**What you need to do:** Word for word, return the entries listed below.
[Start of Attachment]
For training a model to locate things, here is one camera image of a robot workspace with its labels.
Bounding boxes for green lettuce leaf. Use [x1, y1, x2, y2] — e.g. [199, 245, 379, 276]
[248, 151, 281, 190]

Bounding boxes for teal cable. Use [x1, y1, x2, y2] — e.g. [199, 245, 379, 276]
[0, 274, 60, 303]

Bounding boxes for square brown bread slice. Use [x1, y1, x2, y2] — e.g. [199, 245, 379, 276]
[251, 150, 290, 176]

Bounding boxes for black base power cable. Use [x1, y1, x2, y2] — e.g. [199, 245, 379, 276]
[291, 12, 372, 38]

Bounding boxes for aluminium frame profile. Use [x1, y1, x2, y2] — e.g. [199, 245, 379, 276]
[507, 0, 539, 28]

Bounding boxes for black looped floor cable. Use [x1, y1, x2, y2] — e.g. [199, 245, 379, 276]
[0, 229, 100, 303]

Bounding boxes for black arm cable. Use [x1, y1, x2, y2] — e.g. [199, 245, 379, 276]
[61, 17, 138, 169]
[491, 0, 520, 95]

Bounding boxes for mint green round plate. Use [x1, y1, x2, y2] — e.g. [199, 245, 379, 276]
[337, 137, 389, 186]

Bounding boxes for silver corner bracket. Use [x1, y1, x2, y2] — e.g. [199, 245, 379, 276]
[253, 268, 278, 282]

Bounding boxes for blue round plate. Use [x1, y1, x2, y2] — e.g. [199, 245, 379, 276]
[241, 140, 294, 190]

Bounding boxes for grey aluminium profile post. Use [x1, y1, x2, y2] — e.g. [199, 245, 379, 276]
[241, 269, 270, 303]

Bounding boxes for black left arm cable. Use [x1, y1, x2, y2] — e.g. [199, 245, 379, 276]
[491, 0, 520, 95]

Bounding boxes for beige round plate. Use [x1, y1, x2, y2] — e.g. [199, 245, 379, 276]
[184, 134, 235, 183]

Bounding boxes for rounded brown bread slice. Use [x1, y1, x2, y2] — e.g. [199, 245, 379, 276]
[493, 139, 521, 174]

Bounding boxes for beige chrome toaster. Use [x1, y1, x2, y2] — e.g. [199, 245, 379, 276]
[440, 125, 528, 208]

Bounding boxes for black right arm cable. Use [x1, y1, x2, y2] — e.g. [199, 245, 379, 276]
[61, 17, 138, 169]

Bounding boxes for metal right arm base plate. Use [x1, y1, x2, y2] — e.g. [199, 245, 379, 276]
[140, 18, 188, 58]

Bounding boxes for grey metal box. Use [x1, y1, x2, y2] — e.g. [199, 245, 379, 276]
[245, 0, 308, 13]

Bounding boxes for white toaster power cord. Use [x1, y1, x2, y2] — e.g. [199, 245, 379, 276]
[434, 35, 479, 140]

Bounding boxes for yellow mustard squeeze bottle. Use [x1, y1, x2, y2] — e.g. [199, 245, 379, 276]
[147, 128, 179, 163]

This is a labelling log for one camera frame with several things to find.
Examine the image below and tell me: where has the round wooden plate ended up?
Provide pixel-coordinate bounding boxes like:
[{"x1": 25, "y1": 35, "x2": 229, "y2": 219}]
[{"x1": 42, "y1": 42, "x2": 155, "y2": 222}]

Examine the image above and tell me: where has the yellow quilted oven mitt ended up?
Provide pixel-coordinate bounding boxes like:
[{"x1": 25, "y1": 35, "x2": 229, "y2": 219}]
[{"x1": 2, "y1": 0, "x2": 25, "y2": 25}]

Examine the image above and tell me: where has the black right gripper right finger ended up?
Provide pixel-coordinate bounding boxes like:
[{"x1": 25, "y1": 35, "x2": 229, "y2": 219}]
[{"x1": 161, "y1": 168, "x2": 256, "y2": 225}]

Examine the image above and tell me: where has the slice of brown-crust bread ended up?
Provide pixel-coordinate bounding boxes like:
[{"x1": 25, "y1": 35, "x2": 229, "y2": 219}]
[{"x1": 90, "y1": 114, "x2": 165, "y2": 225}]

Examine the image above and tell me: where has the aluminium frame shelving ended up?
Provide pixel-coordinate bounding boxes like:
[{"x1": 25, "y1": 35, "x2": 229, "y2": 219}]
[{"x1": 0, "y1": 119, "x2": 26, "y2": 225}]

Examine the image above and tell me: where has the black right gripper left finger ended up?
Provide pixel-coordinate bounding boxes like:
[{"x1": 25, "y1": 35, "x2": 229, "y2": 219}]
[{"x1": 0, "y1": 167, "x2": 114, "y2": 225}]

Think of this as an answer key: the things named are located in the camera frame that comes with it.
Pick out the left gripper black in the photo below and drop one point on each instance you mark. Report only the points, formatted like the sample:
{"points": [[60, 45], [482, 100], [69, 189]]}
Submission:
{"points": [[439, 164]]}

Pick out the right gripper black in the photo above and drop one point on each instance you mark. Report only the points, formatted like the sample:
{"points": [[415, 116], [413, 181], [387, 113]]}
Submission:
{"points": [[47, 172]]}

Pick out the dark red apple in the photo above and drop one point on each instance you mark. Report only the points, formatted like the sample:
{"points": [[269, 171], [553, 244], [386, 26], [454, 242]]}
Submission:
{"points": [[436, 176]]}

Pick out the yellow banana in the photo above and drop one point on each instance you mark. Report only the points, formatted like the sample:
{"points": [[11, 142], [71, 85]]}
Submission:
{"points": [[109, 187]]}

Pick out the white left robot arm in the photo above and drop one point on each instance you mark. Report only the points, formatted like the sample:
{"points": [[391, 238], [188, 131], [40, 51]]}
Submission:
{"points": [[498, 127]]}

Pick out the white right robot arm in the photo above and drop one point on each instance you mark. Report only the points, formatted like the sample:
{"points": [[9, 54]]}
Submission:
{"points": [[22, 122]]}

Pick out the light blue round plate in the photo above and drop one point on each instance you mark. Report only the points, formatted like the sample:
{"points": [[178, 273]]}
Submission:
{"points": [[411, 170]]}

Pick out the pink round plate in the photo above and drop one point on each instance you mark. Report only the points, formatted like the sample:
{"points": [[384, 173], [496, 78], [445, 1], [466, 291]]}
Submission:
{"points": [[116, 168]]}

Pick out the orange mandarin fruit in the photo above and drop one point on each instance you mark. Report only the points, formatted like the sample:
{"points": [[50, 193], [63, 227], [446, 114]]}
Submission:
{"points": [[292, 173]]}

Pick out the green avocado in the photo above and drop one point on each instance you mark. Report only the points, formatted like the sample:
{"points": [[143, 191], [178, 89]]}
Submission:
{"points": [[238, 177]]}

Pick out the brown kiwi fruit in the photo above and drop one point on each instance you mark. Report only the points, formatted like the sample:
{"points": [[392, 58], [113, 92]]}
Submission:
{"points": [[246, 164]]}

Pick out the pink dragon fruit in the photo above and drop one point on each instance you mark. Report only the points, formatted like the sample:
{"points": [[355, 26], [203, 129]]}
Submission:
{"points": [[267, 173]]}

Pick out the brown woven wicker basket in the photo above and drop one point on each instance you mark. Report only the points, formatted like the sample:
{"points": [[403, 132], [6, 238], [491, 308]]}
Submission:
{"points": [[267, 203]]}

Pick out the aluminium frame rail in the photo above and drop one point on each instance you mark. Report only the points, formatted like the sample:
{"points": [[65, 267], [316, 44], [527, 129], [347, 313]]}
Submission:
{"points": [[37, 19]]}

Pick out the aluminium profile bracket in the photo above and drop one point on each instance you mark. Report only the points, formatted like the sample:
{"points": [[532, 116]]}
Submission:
[End of Attachment]
**Result below:**
For training a model to locate things, here is one camera image of a robot workspace with its labels.
Bounding boxes for green lettuce leaf. Use [x1, y1, x2, y2] — e.g. [199, 245, 379, 276]
[248, 151, 281, 190]

Bounding boxes for teal cable. Use [x1, y1, x2, y2] — e.g. [199, 245, 379, 276]
[0, 274, 60, 303]

Bounding boxes for square brown bread slice. Use [x1, y1, x2, y2] — e.g. [199, 245, 379, 276]
[251, 150, 290, 176]

Bounding boxes for black base power cable. Use [x1, y1, x2, y2] — e.g. [199, 245, 379, 276]
[291, 12, 372, 38]

Bounding boxes for aluminium frame profile. Use [x1, y1, x2, y2] — e.g. [199, 245, 379, 276]
[507, 0, 539, 28]

Bounding boxes for black looped floor cable. Use [x1, y1, x2, y2] — e.g. [199, 245, 379, 276]
[0, 229, 100, 303]

Bounding boxes for black arm cable. Use [x1, y1, x2, y2] — e.g. [199, 245, 379, 276]
[61, 17, 138, 169]
[491, 0, 520, 95]

Bounding boxes for mint green round plate. Use [x1, y1, x2, y2] — e.g. [199, 245, 379, 276]
[337, 137, 389, 186]

Bounding boxes for silver corner bracket. Use [x1, y1, x2, y2] — e.g. [199, 245, 379, 276]
[253, 268, 278, 282]

Bounding boxes for blue round plate. Use [x1, y1, x2, y2] — e.g. [199, 245, 379, 276]
[241, 140, 294, 190]

Bounding boxes for grey aluminium profile post. Use [x1, y1, x2, y2] — e.g. [199, 245, 379, 276]
[241, 269, 270, 303]

Bounding boxes for black left arm cable. Use [x1, y1, x2, y2] — e.g. [199, 245, 379, 276]
[491, 0, 520, 95]

Bounding boxes for beige round plate. Use [x1, y1, x2, y2] — e.g. [199, 245, 379, 276]
[184, 134, 235, 183]

Bounding boxes for rounded brown bread slice. Use [x1, y1, x2, y2] — e.g. [199, 245, 379, 276]
[493, 139, 521, 174]

Bounding boxes for beige chrome toaster. Use [x1, y1, x2, y2] — e.g. [199, 245, 379, 276]
[440, 125, 528, 208]

Bounding boxes for black right arm cable. Use [x1, y1, x2, y2] — e.g. [199, 245, 379, 276]
[61, 17, 138, 169]

Bounding boxes for metal right arm base plate. Use [x1, y1, x2, y2] — e.g. [199, 245, 379, 276]
[140, 18, 188, 58]

Bounding boxes for grey metal box. Use [x1, y1, x2, y2] — e.g. [199, 245, 379, 276]
[245, 0, 308, 13]

Bounding boxes for white toaster power cord. Use [x1, y1, x2, y2] — e.g. [199, 245, 379, 276]
[434, 35, 479, 140]

Bounding boxes for yellow mustard squeeze bottle. Use [x1, y1, x2, y2] — e.g. [199, 245, 379, 276]
[147, 128, 179, 163]

This is a labelling log for one camera frame with several things to find.
Examine the image below and tell me: where has the round wooden plate ended up?
Provide pixel-coordinate bounding boxes like:
[{"x1": 25, "y1": 35, "x2": 229, "y2": 219}]
[{"x1": 42, "y1": 42, "x2": 155, "y2": 222}]

Examine the image above and tell me: where has the yellow quilted oven mitt ended up?
Provide pixel-coordinate bounding boxes like:
[{"x1": 25, "y1": 35, "x2": 229, "y2": 219}]
[{"x1": 2, "y1": 0, "x2": 25, "y2": 25}]

Examine the image above and tell me: where has the black right gripper right finger ended up?
Provide pixel-coordinate bounding boxes like:
[{"x1": 25, "y1": 35, "x2": 229, "y2": 219}]
[{"x1": 161, "y1": 168, "x2": 256, "y2": 225}]

Examine the image above and tell me: where has the slice of brown-crust bread ended up?
Provide pixel-coordinate bounding boxes like:
[{"x1": 25, "y1": 35, "x2": 229, "y2": 219}]
[{"x1": 90, "y1": 114, "x2": 165, "y2": 225}]

Examine the image above and tell me: where has the aluminium frame shelving ended up?
Provide pixel-coordinate bounding boxes like:
[{"x1": 25, "y1": 35, "x2": 229, "y2": 219}]
[{"x1": 0, "y1": 119, "x2": 26, "y2": 225}]

Examine the image above and tell me: where has the black right gripper left finger ended up?
Provide pixel-coordinate bounding boxes like:
[{"x1": 25, "y1": 35, "x2": 229, "y2": 219}]
[{"x1": 0, "y1": 167, "x2": 114, "y2": 225}]

Think of this as an answer key: the things named are located in the camera frame that comes with it.
Pick out the left gripper black in the photo below and drop one point on each instance you mark. Report only the points, formatted like the sample:
{"points": [[60, 45], [482, 100], [69, 189]]}
Submission:
{"points": [[439, 164]]}

Pick out the right gripper black in the photo above and drop one point on each instance you mark. Report only the points, formatted like the sample:
{"points": [[415, 116], [413, 181], [387, 113]]}
Submission:
{"points": [[47, 172]]}

Pick out the dark red apple in the photo above and drop one point on each instance you mark. Report only the points, formatted like the sample:
{"points": [[269, 171], [553, 244], [386, 26], [454, 242]]}
Submission:
{"points": [[436, 176]]}

Pick out the yellow banana in the photo above and drop one point on each instance you mark. Report only the points, formatted like the sample:
{"points": [[11, 142], [71, 85]]}
Submission:
{"points": [[109, 187]]}

Pick out the white left robot arm in the photo above and drop one point on each instance you mark. Report only the points, formatted like the sample:
{"points": [[391, 238], [188, 131], [40, 51]]}
Submission:
{"points": [[498, 127]]}

Pick out the white right robot arm in the photo above and drop one point on each instance you mark. Report only the points, formatted like the sample:
{"points": [[9, 54]]}
Submission:
{"points": [[22, 122]]}

Pick out the light blue round plate in the photo above and drop one point on each instance you mark. Report only the points, formatted like the sample:
{"points": [[178, 273]]}
Submission:
{"points": [[411, 170]]}

Pick out the pink round plate in the photo above and drop one point on each instance you mark. Report only the points, formatted like the sample:
{"points": [[384, 173], [496, 78], [445, 1], [466, 291]]}
Submission:
{"points": [[116, 168]]}

Pick out the orange mandarin fruit in the photo above and drop one point on each instance you mark. Report only the points, formatted like the sample:
{"points": [[50, 193], [63, 227], [446, 114]]}
Submission:
{"points": [[292, 173]]}

Pick out the green avocado in the photo above and drop one point on each instance you mark. Report only the points, formatted like the sample:
{"points": [[143, 191], [178, 89]]}
Submission:
{"points": [[238, 177]]}

Pick out the brown kiwi fruit in the photo above and drop one point on each instance you mark. Report only the points, formatted like the sample:
{"points": [[392, 58], [113, 92]]}
Submission:
{"points": [[246, 164]]}

Pick out the pink dragon fruit in the photo above and drop one point on each instance you mark. Report only the points, formatted like the sample:
{"points": [[355, 26], [203, 129]]}
Submission:
{"points": [[267, 173]]}

Pick out the brown woven wicker basket in the photo above and drop one point on each instance you mark. Report only the points, formatted like the sample:
{"points": [[403, 132], [6, 238], [491, 308]]}
Submission:
{"points": [[267, 203]]}

Pick out the aluminium frame rail in the photo above and drop one point on each instance you mark. Report only the points, formatted like the sample:
{"points": [[65, 267], [316, 44], [527, 129], [347, 313]]}
Submission:
{"points": [[37, 19]]}

Pick out the aluminium profile bracket in the photo above and drop one point on each instance you mark. Report only the points, formatted like the sample:
{"points": [[532, 116]]}
Submission:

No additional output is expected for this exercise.